#### TASK BRIEF
The expected output is exactly the lines below, starting at the line with "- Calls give" and ending at the line with "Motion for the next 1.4", both included; no other line belongs in it.

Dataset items
*-*-*

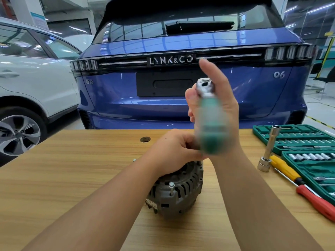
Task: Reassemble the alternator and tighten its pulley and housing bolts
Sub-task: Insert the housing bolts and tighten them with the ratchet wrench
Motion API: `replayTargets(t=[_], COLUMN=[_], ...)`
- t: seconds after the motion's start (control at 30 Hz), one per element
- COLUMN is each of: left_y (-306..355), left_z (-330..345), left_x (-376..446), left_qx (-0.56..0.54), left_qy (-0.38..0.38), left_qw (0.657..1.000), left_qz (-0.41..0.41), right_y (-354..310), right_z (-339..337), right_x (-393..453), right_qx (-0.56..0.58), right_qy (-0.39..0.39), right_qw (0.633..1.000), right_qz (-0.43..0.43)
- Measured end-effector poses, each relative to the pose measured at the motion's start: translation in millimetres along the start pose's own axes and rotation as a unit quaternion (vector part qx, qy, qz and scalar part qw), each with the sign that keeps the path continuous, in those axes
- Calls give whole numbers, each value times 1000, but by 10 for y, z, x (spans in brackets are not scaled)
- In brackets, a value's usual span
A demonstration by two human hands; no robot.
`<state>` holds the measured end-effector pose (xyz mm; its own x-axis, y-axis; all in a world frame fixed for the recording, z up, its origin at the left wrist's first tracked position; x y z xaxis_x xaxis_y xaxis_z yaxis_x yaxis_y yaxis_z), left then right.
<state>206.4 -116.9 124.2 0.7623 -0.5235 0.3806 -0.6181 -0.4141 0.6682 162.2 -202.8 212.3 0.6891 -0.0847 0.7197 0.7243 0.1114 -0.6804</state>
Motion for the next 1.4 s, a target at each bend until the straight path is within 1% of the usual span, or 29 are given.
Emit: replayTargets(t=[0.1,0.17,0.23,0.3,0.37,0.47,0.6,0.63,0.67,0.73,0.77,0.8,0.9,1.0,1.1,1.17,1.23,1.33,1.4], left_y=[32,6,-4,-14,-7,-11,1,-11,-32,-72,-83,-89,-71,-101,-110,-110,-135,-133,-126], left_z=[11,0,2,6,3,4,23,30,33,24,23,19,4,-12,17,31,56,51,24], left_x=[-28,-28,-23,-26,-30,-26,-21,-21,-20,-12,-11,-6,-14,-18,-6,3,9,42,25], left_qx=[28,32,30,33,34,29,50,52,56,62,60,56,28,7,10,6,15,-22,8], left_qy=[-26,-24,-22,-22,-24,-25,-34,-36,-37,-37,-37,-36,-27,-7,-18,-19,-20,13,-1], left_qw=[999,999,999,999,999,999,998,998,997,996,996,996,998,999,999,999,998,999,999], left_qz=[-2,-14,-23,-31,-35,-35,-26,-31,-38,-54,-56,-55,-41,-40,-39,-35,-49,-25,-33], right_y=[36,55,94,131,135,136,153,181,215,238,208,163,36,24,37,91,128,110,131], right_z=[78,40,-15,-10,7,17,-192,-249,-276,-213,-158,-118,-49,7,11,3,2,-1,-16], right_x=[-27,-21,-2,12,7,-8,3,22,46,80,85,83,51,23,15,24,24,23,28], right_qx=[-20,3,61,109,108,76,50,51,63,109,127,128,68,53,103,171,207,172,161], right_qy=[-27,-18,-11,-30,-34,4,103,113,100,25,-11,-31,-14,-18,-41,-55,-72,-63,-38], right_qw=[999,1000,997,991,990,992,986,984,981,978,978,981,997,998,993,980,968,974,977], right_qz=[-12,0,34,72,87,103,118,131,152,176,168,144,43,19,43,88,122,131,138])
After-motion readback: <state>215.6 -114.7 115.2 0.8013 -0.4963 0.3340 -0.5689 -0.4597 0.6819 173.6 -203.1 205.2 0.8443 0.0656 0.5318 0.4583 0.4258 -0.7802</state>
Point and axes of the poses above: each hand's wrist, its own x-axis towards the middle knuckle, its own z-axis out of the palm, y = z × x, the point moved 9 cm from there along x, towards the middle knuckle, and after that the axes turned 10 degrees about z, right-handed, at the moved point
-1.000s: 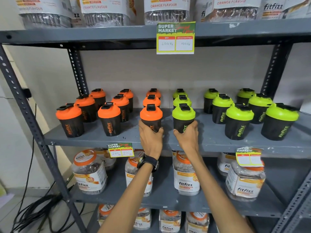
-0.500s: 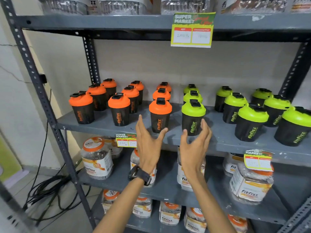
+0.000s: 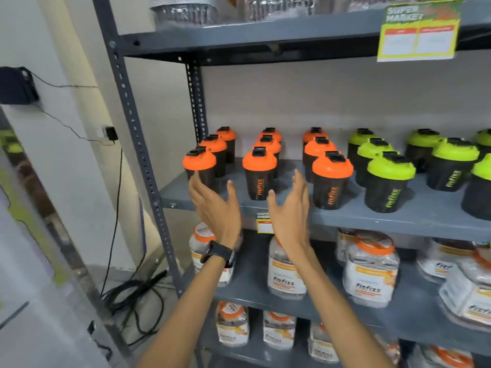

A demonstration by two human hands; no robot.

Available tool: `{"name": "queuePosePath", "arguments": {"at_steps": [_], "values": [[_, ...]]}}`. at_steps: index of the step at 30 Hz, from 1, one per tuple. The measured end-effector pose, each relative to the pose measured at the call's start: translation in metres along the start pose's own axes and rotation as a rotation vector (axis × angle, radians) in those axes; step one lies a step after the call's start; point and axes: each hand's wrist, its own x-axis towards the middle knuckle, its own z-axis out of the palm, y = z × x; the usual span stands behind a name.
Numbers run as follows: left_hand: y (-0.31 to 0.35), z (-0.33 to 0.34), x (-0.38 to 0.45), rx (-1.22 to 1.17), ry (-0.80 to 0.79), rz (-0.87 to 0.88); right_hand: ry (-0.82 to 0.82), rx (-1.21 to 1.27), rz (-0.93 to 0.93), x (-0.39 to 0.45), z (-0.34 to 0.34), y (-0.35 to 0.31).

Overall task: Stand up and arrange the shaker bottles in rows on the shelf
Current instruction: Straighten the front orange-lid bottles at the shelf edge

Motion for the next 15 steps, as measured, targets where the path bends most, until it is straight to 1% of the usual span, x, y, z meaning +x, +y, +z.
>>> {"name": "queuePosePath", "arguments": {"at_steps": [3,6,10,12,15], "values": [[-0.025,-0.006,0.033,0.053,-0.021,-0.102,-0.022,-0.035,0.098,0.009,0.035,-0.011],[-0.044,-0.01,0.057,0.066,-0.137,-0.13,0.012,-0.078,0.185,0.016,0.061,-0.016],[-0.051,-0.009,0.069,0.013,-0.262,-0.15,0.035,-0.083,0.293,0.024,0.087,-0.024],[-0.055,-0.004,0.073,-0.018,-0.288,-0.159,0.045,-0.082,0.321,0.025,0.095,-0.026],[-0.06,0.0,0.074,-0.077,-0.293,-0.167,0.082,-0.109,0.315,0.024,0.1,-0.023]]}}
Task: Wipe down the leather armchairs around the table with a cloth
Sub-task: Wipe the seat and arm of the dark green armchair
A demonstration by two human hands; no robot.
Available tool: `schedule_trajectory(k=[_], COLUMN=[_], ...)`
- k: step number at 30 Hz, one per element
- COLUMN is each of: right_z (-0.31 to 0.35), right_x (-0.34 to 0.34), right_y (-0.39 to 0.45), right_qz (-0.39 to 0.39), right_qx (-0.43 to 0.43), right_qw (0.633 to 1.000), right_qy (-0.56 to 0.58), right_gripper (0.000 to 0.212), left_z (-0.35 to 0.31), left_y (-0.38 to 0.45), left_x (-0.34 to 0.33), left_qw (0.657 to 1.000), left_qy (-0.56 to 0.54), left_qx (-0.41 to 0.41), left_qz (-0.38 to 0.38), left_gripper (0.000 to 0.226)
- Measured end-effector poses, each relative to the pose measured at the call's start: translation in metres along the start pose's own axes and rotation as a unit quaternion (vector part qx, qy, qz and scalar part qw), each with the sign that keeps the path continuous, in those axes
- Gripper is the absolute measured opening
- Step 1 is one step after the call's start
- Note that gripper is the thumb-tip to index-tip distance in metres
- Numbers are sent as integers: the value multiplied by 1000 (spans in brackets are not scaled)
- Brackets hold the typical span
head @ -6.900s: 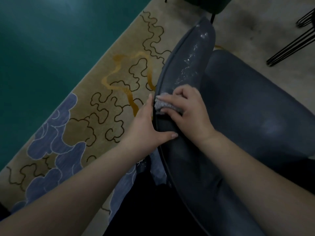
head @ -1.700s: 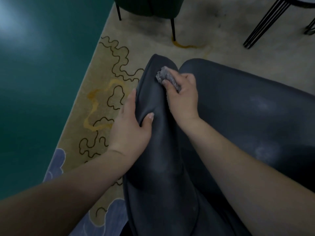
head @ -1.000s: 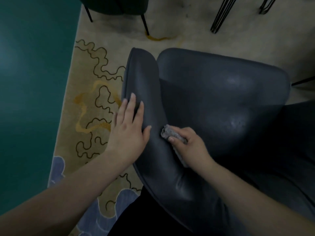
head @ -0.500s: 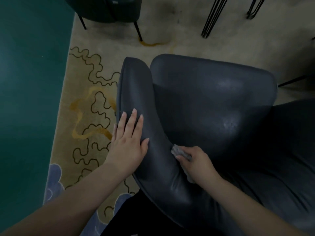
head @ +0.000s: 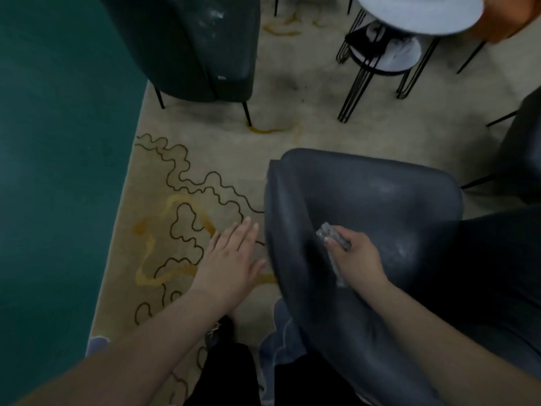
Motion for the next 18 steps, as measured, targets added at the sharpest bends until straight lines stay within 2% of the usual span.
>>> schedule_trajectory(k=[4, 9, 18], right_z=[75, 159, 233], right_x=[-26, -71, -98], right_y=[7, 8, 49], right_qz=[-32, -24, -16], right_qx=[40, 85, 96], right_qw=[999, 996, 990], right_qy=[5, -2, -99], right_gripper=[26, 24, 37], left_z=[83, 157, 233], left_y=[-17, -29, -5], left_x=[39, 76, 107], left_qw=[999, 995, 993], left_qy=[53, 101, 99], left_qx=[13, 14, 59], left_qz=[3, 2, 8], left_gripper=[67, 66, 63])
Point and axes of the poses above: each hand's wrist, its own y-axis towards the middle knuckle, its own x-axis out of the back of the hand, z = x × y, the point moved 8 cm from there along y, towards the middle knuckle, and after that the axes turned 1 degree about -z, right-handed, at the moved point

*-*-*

#### REPLY
- Calls give whole numbers, each value times 1000, but by 10 for y, z, x (spans in brackets are not scaled)
- In brackets, a value's usual span
A demonstration by two human hands; no robot.
`<state>` holds the measured end-effector pose (xyz mm; its own x-axis, y-axis; all in a world frame fixed for the recording, z up, its origin at the left wrist's first tracked position; x y z xaxis_x xaxis_y xaxis_z yaxis_x yaxis_y yaxis_z), left then right.
<state>206.4 -116.9 124.2 0.7623 -0.5235 0.3806 -0.6181 -0.4141 0.6682 162.2 -202.8 212.3 0.6891 -0.0847 0.7197 0.7243 0.1114 -0.6804</state>
Motion for the next 1.4 s, a target at each bend until the straight path is within 1% of the usual span, or 29 are given.

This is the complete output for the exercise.